- TO DO
Up to and including the line containing "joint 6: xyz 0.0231", please reproduce the lines of the listing below, starting from the top.

══════

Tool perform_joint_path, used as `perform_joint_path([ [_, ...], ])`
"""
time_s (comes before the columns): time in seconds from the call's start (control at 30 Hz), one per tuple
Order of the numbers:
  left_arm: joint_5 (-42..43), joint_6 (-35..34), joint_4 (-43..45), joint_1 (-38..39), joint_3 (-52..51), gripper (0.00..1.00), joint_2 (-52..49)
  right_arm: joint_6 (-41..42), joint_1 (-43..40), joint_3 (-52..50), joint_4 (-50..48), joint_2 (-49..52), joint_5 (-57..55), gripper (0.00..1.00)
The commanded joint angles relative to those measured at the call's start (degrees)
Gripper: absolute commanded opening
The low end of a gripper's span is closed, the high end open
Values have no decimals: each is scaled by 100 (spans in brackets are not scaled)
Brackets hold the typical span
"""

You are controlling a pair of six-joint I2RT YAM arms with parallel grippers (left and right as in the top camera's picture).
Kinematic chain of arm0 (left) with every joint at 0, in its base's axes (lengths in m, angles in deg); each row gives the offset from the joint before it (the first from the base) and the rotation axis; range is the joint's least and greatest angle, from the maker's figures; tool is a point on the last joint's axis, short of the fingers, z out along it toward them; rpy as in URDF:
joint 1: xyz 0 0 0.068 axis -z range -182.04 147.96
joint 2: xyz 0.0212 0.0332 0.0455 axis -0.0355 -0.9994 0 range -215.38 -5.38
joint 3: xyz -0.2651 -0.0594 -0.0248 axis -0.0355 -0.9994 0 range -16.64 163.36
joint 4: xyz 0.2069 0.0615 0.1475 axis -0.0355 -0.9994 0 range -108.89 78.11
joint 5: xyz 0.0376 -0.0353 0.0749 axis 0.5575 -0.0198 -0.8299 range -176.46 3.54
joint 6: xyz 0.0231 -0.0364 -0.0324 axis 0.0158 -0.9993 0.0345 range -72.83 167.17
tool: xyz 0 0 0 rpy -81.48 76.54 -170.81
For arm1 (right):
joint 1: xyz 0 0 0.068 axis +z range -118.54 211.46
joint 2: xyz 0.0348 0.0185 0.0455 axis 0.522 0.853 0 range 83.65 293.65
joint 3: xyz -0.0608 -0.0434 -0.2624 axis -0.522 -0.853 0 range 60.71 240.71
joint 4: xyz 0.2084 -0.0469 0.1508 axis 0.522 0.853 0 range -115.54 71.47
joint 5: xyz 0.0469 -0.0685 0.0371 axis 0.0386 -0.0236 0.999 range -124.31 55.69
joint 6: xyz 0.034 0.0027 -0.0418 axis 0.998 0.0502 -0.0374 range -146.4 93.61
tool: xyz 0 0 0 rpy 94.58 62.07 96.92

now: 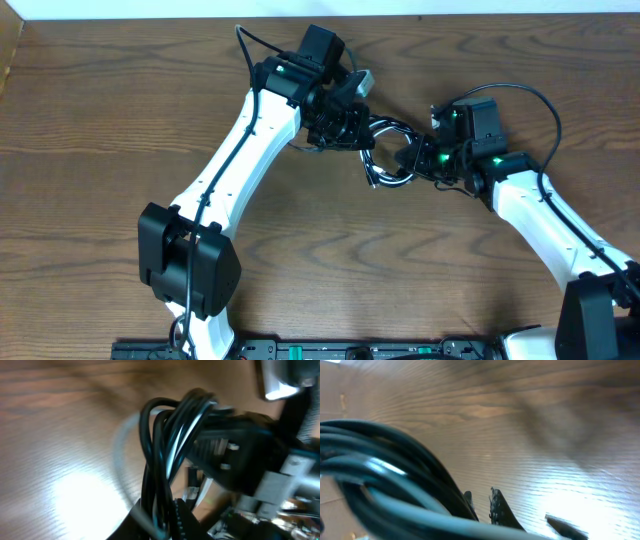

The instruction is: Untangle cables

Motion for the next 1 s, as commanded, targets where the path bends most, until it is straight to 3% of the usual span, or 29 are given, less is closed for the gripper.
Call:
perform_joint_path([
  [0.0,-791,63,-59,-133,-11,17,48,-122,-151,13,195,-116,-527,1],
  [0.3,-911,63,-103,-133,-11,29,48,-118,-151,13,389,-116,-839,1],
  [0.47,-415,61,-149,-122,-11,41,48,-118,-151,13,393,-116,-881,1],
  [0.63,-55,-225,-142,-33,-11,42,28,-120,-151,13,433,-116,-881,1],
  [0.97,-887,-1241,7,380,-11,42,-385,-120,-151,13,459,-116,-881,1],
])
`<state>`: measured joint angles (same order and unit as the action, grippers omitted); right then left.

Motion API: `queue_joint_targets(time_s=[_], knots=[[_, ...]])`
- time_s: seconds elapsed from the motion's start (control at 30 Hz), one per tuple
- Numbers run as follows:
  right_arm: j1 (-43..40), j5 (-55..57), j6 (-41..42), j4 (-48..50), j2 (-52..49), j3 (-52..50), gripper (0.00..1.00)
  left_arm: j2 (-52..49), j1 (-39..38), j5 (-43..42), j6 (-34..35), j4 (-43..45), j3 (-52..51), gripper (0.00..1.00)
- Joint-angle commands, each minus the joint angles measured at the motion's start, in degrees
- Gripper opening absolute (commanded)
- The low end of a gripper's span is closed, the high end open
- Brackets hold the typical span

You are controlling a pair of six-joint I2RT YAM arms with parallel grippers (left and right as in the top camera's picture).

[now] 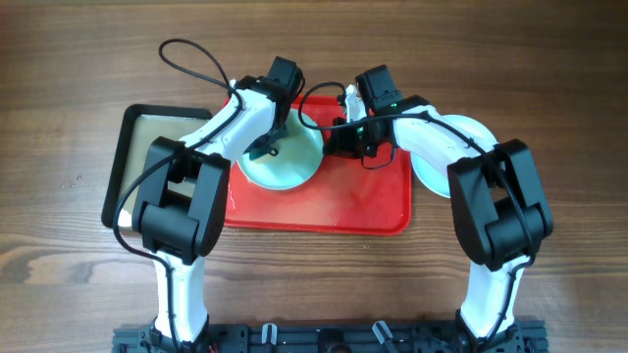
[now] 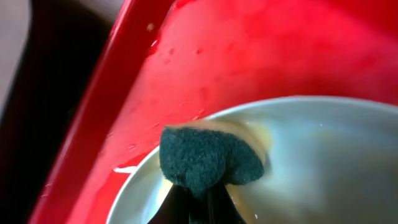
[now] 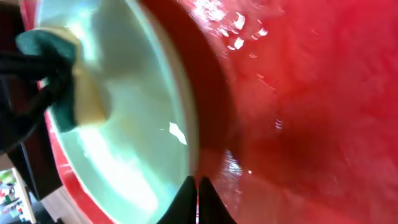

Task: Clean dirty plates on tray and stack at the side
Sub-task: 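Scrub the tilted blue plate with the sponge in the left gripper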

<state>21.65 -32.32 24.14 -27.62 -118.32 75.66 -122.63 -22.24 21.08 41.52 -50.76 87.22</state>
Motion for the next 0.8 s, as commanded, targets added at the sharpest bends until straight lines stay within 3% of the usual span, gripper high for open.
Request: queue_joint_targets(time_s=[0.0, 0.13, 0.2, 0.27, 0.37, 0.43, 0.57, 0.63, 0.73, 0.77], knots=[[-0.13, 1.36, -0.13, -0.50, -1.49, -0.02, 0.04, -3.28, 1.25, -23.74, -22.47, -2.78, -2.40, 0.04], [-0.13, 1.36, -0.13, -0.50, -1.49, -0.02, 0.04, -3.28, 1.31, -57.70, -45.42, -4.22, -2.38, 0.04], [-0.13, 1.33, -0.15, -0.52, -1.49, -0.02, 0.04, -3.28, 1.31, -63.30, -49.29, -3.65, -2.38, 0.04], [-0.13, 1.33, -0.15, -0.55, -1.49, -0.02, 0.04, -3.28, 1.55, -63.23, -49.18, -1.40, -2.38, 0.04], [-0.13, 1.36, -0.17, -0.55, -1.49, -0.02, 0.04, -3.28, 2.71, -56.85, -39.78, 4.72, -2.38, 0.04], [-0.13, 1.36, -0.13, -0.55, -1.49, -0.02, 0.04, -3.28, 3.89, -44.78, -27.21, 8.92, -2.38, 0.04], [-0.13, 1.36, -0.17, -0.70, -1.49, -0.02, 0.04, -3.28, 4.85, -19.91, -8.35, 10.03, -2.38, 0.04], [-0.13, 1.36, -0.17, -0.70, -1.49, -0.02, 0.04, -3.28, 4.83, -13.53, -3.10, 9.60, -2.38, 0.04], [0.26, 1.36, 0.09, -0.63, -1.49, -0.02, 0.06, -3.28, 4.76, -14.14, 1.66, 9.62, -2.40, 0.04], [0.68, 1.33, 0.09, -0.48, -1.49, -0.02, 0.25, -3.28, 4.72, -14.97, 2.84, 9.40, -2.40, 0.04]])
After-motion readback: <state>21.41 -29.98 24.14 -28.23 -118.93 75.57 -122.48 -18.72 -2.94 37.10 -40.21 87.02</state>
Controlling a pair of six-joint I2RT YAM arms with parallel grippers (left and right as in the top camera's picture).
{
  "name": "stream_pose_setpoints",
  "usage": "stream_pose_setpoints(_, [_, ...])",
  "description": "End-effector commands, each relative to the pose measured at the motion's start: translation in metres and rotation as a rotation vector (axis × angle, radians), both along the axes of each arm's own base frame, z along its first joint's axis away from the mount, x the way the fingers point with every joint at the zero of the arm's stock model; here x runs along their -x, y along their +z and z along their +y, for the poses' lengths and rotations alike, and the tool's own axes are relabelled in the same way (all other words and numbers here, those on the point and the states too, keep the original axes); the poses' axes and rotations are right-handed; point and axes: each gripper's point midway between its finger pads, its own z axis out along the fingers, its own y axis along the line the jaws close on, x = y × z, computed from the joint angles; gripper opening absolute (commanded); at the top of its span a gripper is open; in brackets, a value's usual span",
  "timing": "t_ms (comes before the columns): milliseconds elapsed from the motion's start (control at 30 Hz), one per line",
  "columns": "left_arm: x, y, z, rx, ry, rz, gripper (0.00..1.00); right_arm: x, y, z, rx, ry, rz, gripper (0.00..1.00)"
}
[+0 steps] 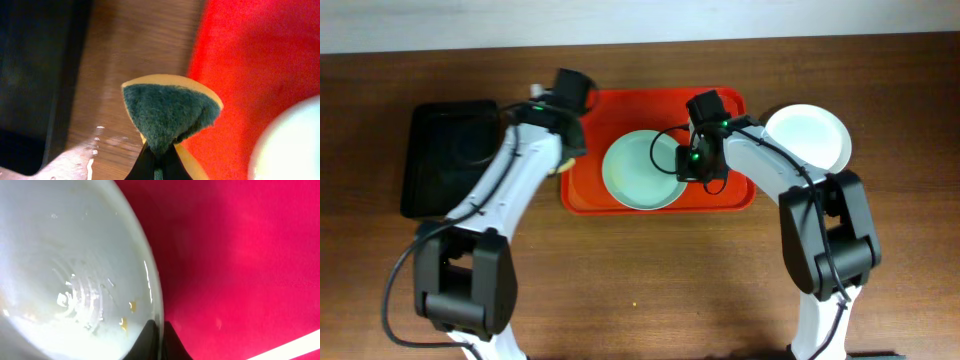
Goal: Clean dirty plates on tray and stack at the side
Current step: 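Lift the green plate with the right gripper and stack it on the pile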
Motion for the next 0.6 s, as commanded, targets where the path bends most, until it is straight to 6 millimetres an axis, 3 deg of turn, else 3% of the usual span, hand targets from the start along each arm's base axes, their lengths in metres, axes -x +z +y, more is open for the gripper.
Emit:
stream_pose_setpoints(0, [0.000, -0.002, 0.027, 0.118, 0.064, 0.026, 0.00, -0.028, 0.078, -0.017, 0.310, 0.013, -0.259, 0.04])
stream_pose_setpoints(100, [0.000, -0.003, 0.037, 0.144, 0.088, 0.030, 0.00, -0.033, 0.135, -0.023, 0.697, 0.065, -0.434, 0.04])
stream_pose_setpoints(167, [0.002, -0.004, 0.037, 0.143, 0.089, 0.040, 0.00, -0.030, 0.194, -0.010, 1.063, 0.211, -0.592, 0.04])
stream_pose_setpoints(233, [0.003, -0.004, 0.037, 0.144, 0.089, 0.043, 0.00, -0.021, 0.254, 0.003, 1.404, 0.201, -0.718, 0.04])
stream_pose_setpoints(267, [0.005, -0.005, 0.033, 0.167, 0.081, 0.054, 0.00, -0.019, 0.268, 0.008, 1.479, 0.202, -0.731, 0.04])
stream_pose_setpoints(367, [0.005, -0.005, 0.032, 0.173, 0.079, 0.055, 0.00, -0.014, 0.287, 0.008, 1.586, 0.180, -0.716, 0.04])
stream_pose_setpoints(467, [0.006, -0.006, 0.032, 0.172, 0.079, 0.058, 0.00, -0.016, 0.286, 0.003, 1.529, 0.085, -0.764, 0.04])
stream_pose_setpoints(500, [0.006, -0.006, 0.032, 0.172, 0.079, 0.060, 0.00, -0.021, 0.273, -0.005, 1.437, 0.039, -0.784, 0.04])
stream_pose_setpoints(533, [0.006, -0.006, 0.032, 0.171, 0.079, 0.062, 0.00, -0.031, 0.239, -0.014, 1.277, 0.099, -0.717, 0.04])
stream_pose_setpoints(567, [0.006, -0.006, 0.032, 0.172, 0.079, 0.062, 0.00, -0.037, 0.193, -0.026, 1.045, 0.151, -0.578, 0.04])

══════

- EXERCISE SOLUTION
Tool perform_joint_path, used as `perform_joint_path([ [_, ...], ])`
"""
time_s (comes before the columns): time in seconds from the call's start (control at 30 Hz), one per tuple
Order of the numbers:
  left_arm: joint_5 (-42..43), joint_6 (-35..34), joint_4 (-43..45), joint_1 (-38..39), joint_3 (-52..51), gripper (0.00..1.00), joint_2 (-52..49)
  right_arm: joint_6 (-41..42), joint_1 (-43..40), joint_3 (-52..50), joint_4 (-50..48), joint_2 (-49..52), joint_5 (-57..55), gripper (0.00..1.00)
The commanded joint angles relative to those measured at the call's start (degrees)
Gripper: absolute commanded opening
The low end of a gripper's span is closed, the high end open
Values have no decimals: each is scaled by 100 (spans in brackets are not scaled)
Brackets hold the typical span
"""

You are controlling a pair of six-joint I2RT YAM arms with parallel grippers (left and right as in the top camera's picture).
Kinematic chain of arm0 (left) with every joint at 0, in its base's axes (lengths in m, angles in deg); each row gives the offset from the joint before it (the first from the base) and the rotation axis; range is the joint's least and greatest angle, from the maker's figures; tool is a point on the last joint's axis, short of the fingers, z out along it toward them; rpy as in URDF:
joint 1: xyz 0 0 0.068 axis -z range -182.04 147.96
joint 2: xyz 0.0212 0.0332 0.0455 axis -0.0355 -0.9994 0 range -215.38 -5.38
joint 3: xyz -0.2651 -0.0594 -0.0248 axis -0.0355 -0.9994 0 range -16.64 163.36
joint 4: xyz 0.2069 0.0615 0.1475 axis -0.0355 -0.9994 0 range -108.89 78.11
joint 5: xyz 0.0376 -0.0353 0.0749 axis 0.5575 -0.0198 -0.8299 range -176.46 3.54
joint 6: xyz 0.0231 -0.0364 -0.0324 axis 0.0158 -0.9993 0.0345 range -72.83 167.17

Nothing else is left to add to this answer.